This appears to be the end of a saga that has now dragged on for nearly fifteen years. Julian Assange is back in Australia after pleading guilty to conspiring to obtain and disseminate classified information. That admission was part of a plea deal that had been worked out between Assange, the UK, and the United States. He will not serve any additional time behind bars for his actions.
So is this justice?
I've been covering the stories of Assange and Chelsea Manning here for many years and watching all of this play out has frequently been frustrating for me. Since this seems to be the end of the road, I'll share a few final reflections on what all of this means in terms of secrecy, journalism, and national security.
First, here's a brief summary of the plea deal and the history of Assange and WikiLeaks from the Associated Press:
The guilty plea by WikiLeaks founder Julian Assange brings a stunning conclusion to an international saga of the quixotic hacker who exposed government secrets.The deal reached with the U.S. Justice Department came after Assange spent 12 years either in self-exile or a British prison.He pleaded guilty to conspiring to unlawfully obtain and disseminate classified information relating to the national defense of the United States. The deal required him to admit guilt but also permitted him to return to Australia without any time in an American prison.
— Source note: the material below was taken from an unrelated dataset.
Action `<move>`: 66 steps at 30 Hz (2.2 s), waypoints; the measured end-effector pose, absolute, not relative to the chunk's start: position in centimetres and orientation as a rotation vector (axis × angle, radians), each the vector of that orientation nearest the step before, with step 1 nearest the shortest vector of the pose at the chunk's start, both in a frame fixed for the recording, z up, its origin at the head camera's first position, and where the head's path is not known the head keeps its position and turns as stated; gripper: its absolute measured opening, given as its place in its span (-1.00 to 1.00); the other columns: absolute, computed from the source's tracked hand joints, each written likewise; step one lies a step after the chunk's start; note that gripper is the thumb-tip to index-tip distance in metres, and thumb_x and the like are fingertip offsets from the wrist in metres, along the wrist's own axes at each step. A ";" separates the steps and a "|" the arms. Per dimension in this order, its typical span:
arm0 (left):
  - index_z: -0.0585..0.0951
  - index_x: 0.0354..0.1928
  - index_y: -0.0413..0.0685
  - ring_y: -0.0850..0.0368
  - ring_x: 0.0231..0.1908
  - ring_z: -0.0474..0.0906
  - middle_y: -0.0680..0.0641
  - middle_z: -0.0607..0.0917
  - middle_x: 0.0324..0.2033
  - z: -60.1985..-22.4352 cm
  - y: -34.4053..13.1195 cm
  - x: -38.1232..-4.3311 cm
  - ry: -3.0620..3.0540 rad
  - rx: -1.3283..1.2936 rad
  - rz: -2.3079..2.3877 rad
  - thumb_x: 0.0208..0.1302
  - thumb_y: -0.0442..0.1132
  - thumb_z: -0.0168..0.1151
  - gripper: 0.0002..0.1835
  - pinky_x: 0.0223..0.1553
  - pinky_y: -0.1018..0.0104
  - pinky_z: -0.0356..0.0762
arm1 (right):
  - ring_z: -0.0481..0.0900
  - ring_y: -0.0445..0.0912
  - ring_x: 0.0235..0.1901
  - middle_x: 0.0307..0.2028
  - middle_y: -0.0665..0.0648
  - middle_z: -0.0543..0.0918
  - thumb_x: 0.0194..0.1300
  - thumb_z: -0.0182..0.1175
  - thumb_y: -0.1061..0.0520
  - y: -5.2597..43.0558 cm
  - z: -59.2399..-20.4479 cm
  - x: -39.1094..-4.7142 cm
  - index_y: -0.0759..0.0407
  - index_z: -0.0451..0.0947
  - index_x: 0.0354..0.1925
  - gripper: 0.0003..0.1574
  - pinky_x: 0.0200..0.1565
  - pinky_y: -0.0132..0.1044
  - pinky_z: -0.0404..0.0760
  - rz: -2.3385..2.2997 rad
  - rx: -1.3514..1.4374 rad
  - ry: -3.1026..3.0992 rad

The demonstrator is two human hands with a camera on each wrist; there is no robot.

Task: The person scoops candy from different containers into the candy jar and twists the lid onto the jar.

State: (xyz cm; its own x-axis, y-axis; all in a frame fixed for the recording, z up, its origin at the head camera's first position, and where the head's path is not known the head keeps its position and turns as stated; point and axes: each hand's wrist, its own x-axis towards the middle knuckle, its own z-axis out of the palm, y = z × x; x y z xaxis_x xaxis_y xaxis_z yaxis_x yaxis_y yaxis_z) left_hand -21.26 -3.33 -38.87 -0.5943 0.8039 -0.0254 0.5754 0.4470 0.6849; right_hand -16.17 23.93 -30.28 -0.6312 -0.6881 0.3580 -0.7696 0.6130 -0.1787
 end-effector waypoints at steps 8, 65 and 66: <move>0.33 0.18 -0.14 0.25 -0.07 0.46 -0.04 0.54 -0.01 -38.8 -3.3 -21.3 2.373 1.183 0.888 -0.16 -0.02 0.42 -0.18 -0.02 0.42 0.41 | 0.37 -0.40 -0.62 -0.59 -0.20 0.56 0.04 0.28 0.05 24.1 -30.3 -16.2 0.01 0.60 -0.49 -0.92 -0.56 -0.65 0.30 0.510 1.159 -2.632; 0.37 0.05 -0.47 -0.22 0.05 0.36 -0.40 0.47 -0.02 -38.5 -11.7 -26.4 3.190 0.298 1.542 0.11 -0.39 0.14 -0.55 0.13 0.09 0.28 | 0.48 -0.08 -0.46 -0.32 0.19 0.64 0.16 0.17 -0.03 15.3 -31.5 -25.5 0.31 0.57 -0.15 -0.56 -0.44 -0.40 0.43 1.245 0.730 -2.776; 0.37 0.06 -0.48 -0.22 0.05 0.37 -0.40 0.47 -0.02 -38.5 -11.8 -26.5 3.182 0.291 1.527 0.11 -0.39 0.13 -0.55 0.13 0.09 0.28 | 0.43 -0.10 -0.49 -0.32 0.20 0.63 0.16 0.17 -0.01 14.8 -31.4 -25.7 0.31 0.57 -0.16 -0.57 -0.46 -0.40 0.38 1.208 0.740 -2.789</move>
Let's start with Chelsea Manning (originally Bradley). In 2010, he betrayed his country and the military he served by releasing tens of thousands of classified documents and other records without authorization. Some of those records included the names and locations of American assets overseas including confidential human sources. Our adversaries were no doubt celebrating as soon as that trove was published and we will likely never know the full extent of the damage that was caused. Manning was convicted of these serious crimes and properly sentenced to decades in prison at Leavenworth. Barack Obama did the world no favors when he commuted Manning's sentence decades early and allowed him to go free.
Julian Assange's part in all of this is a bit more complicated. He was an Australian who never served in the military and took no oaths of fealty to America. But that doesn't mean that he should have been free to violate our laws. If all of those files had mysteriously shown up in his in-box one day without warning, he could have published them because I suppose you could think of him as a journalist of sorts if you are so inclined. But that's not what happened. Investigators build a compelling case showing that not only did Assange work with Manning to help him figure out how to download all of the data, but he also helped him crack a Defense Department passcode. That constitutes conspiracy and he knew precisely what he was conspiring to do and how his website would benefit from it.
I've always believed that Assange was just as guilty as Manning. Now that he has confessed, whether he really believes he is guilty or not, I suppose we can put that question to rest as well. But is this resolution truly justice under the circumstances? Probably not. Had Assange been successfully extradited and found guilty in the United States, he could have received a sentence every bit as harsh as Chelsea Manning was originally given.
Yet a deal is a deal, after all, and Assange took the deal that was placed on the table. I was reflecting on this after the news broke and I eventually concluded that Julian Assange wound up spending more than a decade in confinement of one sort or another. His final years until this week were spent in an actual prison in the UK. Before that, he was holed up in the Ecuadorian embassy in London for years and that couldn't have been much fun. It was a nicer prison, but it still served as a prison of sorts. With all of that in mind, I'm mostly at peace with the idea of Assange being let off with time served. Send him back to Australia with a warning not to darken our doorstep. Frankly, I'm sick of him and the entire WikiLeaks saga. Let's hope we've heard the last of it.